If you do not have a IE browser then you can select the link for newer
browsers that is a .xhtml page served as application/xhtml+xml . Or you
can select the link for older browsers that might not support true
xhtml, which takes you to the same .html page as does the automatic
redirect for IE browsers. Of course if you have problems with the
..xhtml page, you can also go back and select the .html page route. So
you see, even if I found a situation where I could not or did not want
to use the php include, I always could use this redirect page method
for a special case.
 
T

Toby Inkster

Jukka said:
HTML 2, on the other hand, had no <style> element - but you could still
have used style sheets with HTML 2, if browsers had implemented style
sheets in a manner that does not require their binding to HTML in HTML
source.
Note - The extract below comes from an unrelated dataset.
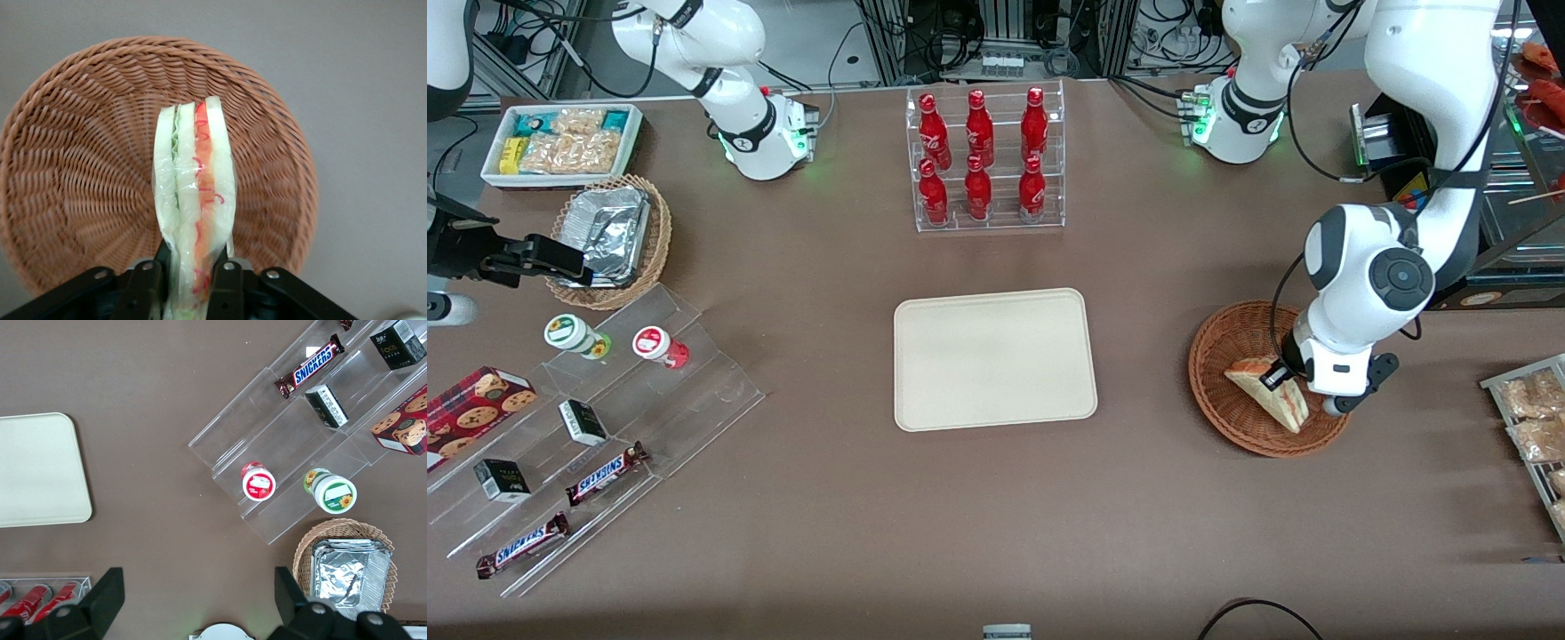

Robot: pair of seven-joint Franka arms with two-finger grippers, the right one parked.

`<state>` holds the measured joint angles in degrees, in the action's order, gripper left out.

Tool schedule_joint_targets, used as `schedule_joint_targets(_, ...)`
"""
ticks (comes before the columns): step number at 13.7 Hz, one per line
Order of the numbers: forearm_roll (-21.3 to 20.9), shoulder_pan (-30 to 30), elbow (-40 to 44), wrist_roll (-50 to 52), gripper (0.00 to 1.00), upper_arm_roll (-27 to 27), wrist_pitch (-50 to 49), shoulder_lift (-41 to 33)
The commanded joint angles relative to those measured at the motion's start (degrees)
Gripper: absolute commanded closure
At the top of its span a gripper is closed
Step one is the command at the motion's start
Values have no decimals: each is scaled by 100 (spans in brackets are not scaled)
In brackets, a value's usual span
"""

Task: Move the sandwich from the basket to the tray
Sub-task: 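Close the left gripper on the wrapped sandwich, then lift the sandwich and carry it over the cream tray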

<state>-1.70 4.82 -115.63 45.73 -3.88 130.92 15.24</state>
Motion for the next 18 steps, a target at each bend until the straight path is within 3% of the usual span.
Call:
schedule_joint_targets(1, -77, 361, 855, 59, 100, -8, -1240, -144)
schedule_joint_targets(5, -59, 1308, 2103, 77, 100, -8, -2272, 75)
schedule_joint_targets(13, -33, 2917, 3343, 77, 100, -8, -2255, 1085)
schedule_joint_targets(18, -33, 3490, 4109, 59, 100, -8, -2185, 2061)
In fact, that's the path things _should_ have taken.

In Gecko based browsers you *can* use style sheets with valid HTML 2.0
documents! Gecko supports the "Link" HTTP header, so style sheets can be
bound to an HTML document through HTTP headers, or even through <meta
http-equiv="Link">.
 
A

Alan J. Flavell

In Gecko based browsers you *can* use style sheets with valid HTML 2.0
documents!

This is nothing new. I was playing with CSS applied to HTML2.0 (valid, of
course) quite some years ago, and I didn't find any CSS-aware browsers
back then which were upset by the lack of the type="text/css" on the
<link...>

It was a nice way to remedy the horrible default presentation which
browsers seemed to have copied from the original NCSA Mosaic, down the
years.

To do anything impressive, though, one has to be fairly creative to get
around the lack of a "class" attribute in HTML2.0. Ho hum. Pity that I
lost the test documents that I produced back then.